Believing the impossible and conspiracy theories
January 26, 2012Distrust and paranoia about government has a long history, and the feeling that there is a conspiracy of elites can lead to suspicion for authorities and the claims they make. For some, the attraction of conspiracy theories is so strong that it leads them to endorse entirely contradictory beliefs, according to a study in the current Social Psychological and Personality Science.
People who endorse conspiracy theories see authorities as fundamentally deceptive. The conviction that the "official story" is untrue can lead people to believe several alternative theories-despite contradictions among them. "Any conspiracy theory that stands in opposition to the official narrative will gain some degree of endorsement from someone who holds a conpiracist worldview," according to Michael Wood, Karen Douglas and Robbie Sutton of the University of Kent.
To see if conspiracy views were strong enough to lead to inconsistencies, the researchers asked 137 college students about the death of Princess Diana. The more people thought there "was an official campaign by the intelligence service to assassinate Diana," the more they also believed that "Diana faked her own death to retreat into isolation." Of course, Diana cannot be simultaneously dead and alive.
The researchers wanted to know if the contradictory beliefs were due to suspicion of authorities, so they asked 102 college students about the death of Osama bin Laden (OBL). People who believed that "when the raid took place, OBL was already dead," were significantly more likely to also believe that "OBL is still alive." Since bin Laden is not Schrödinger's cat, he must either be alive or dead.
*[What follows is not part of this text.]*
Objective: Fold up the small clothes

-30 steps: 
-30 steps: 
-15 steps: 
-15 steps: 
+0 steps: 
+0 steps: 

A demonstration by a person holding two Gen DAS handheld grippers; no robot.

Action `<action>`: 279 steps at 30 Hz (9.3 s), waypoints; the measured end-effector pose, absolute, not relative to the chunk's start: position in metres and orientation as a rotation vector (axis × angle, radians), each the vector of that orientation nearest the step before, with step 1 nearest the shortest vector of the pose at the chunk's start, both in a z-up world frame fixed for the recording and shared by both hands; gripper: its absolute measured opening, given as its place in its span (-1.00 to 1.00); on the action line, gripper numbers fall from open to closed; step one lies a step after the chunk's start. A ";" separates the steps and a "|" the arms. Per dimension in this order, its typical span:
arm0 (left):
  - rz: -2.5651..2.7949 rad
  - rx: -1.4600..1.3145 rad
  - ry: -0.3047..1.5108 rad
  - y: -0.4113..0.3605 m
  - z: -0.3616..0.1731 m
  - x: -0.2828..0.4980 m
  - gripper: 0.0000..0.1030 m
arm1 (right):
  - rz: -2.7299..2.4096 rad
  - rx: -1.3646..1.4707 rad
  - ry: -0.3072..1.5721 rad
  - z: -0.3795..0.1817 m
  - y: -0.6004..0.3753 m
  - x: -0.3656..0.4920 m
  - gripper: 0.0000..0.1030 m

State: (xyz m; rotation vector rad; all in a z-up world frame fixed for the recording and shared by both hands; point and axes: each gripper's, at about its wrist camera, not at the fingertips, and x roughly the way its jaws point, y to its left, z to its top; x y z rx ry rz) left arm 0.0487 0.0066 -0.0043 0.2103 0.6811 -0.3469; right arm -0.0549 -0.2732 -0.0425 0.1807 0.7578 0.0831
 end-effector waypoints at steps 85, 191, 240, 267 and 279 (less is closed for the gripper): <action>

The researchers found that the belief that the "actions of the Obama administration indicate that they are hiding some important or damaging piece of information about the raid" was responsible for the connection between the two conspiracy theories. Conspiracy belief is so potent that it will lead to belief in completely inconsistent ideas.
"For conspiracy theorists, those in power are seen as deceptive-even malevolent-and so any official explanation is at a disadvantage, and any alternative explanation is more credible from the start," said the authors. It is no surprise that fear, mistrust, and even paranoia can lead to muddled thinking; when distrust is engaged, careful reasoning can coast on by. "Believing Osama is still alive," they write, 'is no obstacle to believing that he has been dead for years."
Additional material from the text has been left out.